*** Opening Information ***

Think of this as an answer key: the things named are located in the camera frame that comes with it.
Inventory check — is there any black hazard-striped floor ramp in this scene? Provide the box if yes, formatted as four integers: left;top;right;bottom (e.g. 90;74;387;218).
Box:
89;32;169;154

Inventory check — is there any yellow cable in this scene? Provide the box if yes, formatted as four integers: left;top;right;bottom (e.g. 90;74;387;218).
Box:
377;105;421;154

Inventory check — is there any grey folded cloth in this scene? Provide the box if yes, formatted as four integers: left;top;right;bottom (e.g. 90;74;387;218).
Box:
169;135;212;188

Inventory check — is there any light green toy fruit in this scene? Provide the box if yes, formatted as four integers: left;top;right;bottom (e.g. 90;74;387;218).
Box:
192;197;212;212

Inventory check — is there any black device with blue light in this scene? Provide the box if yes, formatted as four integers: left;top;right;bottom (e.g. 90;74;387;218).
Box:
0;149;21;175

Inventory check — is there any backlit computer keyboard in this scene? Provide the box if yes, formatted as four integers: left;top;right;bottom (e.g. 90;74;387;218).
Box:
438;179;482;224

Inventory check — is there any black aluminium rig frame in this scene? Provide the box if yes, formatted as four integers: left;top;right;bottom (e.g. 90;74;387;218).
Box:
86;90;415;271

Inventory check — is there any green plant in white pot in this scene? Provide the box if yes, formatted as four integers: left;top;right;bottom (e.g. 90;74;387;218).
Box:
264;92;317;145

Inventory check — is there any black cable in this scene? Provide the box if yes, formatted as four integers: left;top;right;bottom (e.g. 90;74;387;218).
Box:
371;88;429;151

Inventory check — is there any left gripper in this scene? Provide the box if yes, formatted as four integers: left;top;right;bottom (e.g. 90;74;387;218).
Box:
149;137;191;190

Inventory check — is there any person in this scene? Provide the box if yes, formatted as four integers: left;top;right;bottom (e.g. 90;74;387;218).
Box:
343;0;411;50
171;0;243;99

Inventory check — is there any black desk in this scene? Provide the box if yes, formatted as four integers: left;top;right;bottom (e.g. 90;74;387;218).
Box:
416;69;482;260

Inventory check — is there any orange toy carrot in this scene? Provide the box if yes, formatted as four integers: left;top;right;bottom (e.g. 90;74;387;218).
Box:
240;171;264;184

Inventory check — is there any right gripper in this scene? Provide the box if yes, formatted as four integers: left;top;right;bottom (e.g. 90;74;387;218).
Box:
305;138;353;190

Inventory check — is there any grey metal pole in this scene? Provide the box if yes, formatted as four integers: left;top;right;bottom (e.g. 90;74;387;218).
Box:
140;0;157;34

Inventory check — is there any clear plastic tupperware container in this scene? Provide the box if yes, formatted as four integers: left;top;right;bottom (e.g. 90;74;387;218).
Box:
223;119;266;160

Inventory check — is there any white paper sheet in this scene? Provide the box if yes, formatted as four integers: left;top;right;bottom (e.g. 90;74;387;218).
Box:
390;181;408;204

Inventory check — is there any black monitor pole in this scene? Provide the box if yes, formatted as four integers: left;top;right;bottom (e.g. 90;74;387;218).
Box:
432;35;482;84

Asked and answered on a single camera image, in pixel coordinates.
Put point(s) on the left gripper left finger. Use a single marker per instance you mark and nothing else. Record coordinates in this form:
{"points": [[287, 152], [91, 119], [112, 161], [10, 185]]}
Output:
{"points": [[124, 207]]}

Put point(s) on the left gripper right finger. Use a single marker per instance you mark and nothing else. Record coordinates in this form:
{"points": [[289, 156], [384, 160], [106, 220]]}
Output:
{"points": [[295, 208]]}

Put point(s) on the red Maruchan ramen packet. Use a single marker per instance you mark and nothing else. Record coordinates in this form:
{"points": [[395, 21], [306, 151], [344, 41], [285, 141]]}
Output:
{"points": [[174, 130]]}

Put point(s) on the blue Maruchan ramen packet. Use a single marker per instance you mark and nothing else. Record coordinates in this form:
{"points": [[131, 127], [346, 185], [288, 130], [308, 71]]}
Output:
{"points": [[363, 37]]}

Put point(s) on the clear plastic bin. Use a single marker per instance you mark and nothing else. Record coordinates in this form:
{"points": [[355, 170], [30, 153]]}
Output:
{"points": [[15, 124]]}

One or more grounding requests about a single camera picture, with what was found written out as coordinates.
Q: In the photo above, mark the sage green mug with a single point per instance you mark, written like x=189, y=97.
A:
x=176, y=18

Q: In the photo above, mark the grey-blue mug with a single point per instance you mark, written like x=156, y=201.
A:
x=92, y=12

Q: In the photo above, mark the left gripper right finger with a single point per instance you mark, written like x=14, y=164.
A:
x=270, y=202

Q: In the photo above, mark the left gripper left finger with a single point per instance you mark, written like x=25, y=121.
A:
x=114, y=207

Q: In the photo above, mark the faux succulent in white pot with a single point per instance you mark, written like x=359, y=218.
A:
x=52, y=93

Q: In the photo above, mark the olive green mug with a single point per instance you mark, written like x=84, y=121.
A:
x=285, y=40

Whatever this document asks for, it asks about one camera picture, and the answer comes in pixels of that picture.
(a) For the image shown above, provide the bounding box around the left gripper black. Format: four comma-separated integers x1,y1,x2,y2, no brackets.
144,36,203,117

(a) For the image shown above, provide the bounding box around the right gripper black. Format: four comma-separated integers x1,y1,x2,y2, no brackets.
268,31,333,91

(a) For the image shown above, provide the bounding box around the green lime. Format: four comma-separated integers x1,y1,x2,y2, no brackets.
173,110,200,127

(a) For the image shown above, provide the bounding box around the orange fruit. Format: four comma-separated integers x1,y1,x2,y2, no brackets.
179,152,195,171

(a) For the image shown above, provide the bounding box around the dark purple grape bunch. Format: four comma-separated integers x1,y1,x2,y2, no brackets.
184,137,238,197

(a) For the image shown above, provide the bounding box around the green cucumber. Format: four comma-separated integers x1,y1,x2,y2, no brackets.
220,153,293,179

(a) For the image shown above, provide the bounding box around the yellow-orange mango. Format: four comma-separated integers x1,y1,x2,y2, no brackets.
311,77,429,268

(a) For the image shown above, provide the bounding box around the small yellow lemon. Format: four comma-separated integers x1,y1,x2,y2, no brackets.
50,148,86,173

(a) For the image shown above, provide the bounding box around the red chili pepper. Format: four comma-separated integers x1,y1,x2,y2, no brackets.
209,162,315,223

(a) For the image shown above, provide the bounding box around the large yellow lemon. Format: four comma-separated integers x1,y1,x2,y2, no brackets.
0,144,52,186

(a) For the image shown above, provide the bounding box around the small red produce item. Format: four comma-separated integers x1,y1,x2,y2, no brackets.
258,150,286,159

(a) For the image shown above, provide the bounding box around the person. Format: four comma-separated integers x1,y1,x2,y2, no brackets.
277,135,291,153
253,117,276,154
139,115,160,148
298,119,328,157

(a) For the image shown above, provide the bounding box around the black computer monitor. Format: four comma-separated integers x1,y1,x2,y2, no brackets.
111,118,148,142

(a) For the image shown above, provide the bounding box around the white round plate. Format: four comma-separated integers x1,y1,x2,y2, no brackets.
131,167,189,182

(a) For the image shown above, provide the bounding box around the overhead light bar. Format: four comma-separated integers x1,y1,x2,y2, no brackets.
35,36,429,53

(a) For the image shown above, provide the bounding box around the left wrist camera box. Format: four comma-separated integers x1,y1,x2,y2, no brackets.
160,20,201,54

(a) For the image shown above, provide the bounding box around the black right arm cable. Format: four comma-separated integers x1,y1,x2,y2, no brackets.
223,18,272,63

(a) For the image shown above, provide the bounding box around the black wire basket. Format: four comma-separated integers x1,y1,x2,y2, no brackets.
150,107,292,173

*** Closing Information ***

#### What you will do:
Copy out every line of the data that includes the word "pole".

#### Solution for this exercise:
Inventory check — is there any grey metal pole in this scene? Provide the box if yes, formatted as four integers: left;top;right;bottom (e.g. 90;74;387;218).
Inventory check — is there any black monitor pole in this scene? Provide the box if yes, formatted as four integers: left;top;right;bottom (e.g. 90;74;387;218).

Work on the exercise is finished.